SUBSEQUENT EVENTS – JULY 2, 2020
On June 26, 2020, KBL Merger Corp. IV (“KBL” or the “Company”) entered into a Securities Purchase Agreement (the “SPA”) whereby it issued to two institutional investors secured convertible promissory notes in the aggregate principal amount of $3,601,966.28 (collectively, the “Notes”) for an aggregate purchase price of $3,407,521.97. A portion of the purchase price paid by one of the investors was satisfied by surrendering a note held by such investor that was issued by an entity that is party to the Business Combination referenced below. The Notes are subject to 10% original issue discount, have a term of eight months, and accrue interest at the rate of 10% per annum, with interest being guaranteed to the maturity of the Notes, regardless of when any Note is converted. The Notes are all initially convertible into the Company’s common stock, par value $0.0001 per share (the “Common Stock”), at a per share conversion price equal to $5.28. Beginning ninety (90) days following the Company’s completion of its contemplated business combination, as initially reported in the Company’s Current Report on Form 8-K filed with the Commission on July 23, 2019 (the “Business Combination”), the conversion price will equal the lowest VWAP of the Company’s Common Stock during the five (5) trading day period ending on the trading day immediately prior to the conversion date, but in no event will the conversion price be lower than $2.00. In connection with the closing of the transactions contemplated by the SPA, the Company issued restricted shares of Common Stock to the two institutional investors in the aggregate amount of 650,000 shares (the “Commitment Shares”). The Company has agreed to register with the Securities and Exchange Commission the resale of the shares of common stock issuable upon conversion of the Notes and Preferred Stock, as well as the Commitment Shares.

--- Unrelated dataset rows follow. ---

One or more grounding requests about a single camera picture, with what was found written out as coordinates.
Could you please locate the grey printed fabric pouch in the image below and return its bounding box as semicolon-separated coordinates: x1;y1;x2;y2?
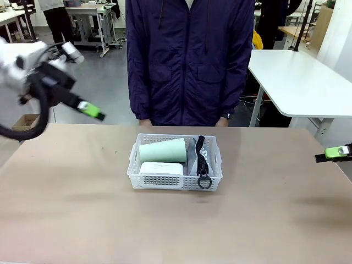
187;139;217;177

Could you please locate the person in dark clothes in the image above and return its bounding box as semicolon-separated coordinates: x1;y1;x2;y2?
260;0;302;50

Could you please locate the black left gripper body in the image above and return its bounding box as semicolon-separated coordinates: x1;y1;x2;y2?
27;64;82;109

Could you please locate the white desk with clutter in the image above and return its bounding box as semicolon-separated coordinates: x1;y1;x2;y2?
0;9;26;42

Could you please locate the black coiled lanyard with ring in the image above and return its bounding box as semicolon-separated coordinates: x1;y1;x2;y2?
195;135;213;190

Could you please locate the grey metal workbench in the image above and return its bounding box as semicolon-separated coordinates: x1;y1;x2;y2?
65;2;125;58

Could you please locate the black tripod pole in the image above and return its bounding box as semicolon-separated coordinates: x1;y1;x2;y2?
293;0;314;52

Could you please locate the pale green plastic cup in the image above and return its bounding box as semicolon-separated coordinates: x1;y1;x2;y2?
139;137;189;163

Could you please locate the wooden top table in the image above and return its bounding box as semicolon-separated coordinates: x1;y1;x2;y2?
277;26;317;45

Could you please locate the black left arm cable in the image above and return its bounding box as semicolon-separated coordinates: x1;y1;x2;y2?
0;41;69;140

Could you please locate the white perforated plastic basket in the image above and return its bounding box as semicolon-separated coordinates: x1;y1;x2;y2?
126;133;223;193

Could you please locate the yellow jacket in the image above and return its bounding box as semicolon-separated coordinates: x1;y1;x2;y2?
252;29;264;50

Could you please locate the light wooden cabinet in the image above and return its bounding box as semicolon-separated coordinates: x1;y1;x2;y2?
312;5;330;52

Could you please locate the white digital alarm clock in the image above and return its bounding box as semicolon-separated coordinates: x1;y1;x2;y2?
139;161;184;177

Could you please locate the brown cardboard box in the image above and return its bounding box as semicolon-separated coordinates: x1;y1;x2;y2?
12;114;41;131

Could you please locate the silver left wrist camera cylinder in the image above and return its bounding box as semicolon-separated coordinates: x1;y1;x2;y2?
62;42;85;63

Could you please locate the black clamp stand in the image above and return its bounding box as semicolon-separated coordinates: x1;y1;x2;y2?
19;0;39;42

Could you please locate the person in black trousers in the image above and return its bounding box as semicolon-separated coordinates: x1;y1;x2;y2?
41;0;75;47

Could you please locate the person in navy jacket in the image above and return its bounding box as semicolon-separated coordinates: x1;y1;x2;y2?
125;0;255;127

Upon the second closing pursuant to the SPA, upon certain conditions being satisfied, the Company will issue one of the institutional investors referenced above Series A Preferred Stock of the Company (“Preferred Stock”) for an aggregate purchase price of $3,000,000. Dividends shall be payable on the Preferred Stock at a rate of 10% per annum. The Preferred Stock shall be convertible into Common Stock at a conversion price of $5.28 per share. Upon any conversion, a Make-Whole Amount (as defined in the Certificate of Designation of the Preferred Stock) shall be due with respect to each share of Preferred Stock converted. At any time following the three (3) month anniversary of the Business Combination, the holder of the Preferred Stock has the right to force the Company to redeem all or any portion of the Preferred Stock then owned by the holder in cash.

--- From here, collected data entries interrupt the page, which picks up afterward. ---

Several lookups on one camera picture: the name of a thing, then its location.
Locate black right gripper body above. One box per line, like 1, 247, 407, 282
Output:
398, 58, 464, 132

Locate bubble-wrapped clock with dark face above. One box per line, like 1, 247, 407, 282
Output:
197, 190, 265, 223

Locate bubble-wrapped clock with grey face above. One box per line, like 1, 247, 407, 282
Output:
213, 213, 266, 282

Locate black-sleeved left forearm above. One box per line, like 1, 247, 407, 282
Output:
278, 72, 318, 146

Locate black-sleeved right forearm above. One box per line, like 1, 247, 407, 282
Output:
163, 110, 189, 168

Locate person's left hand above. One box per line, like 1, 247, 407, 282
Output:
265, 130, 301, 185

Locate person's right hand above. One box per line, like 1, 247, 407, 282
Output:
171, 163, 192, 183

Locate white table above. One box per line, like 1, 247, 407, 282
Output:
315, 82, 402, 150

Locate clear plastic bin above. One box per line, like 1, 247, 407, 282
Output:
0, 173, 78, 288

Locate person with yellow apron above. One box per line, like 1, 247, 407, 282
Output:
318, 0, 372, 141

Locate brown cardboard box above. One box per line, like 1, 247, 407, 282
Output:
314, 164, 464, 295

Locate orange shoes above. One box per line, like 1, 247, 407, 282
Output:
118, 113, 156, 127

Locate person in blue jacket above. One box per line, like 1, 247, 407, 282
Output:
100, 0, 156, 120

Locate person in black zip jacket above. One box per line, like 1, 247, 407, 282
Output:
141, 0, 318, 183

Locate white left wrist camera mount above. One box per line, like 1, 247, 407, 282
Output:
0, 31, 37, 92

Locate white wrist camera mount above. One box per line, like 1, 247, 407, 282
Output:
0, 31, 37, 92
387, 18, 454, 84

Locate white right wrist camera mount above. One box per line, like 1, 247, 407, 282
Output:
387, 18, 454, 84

Beginning on the eleventh (11) trading day following the Business Combination, if certain conditions are met, including, but not limited to, the closing sale price of the Common Stock exceeds $6.00 throughout a certain measuring period, certain equity conditions are satisfied, the daily average trading volume for the prior five (5) consecutive trading days exceeds of $80,000 per trading day, and the shares of Common Stock subject to the Company’s conversion right are the subject of a then effective registration statement, the Company shall have the right to require the holder to convert an amount of the purchase price of the Preferred Stock not to exceed $1,000,000 in the aggregate and not to exceed $100,000 during any five (5) consecutive trading days (the “Mandatory Conversion Amount”) (but in no event more than the lesser of (I) two (2) times the daily average trading volume for the prior ten (10) consecutive trading days, and (II) all of the Conversion Amount then remaining hereunder), into freely tradeable shares of Common Stock at the conversion price then in effect.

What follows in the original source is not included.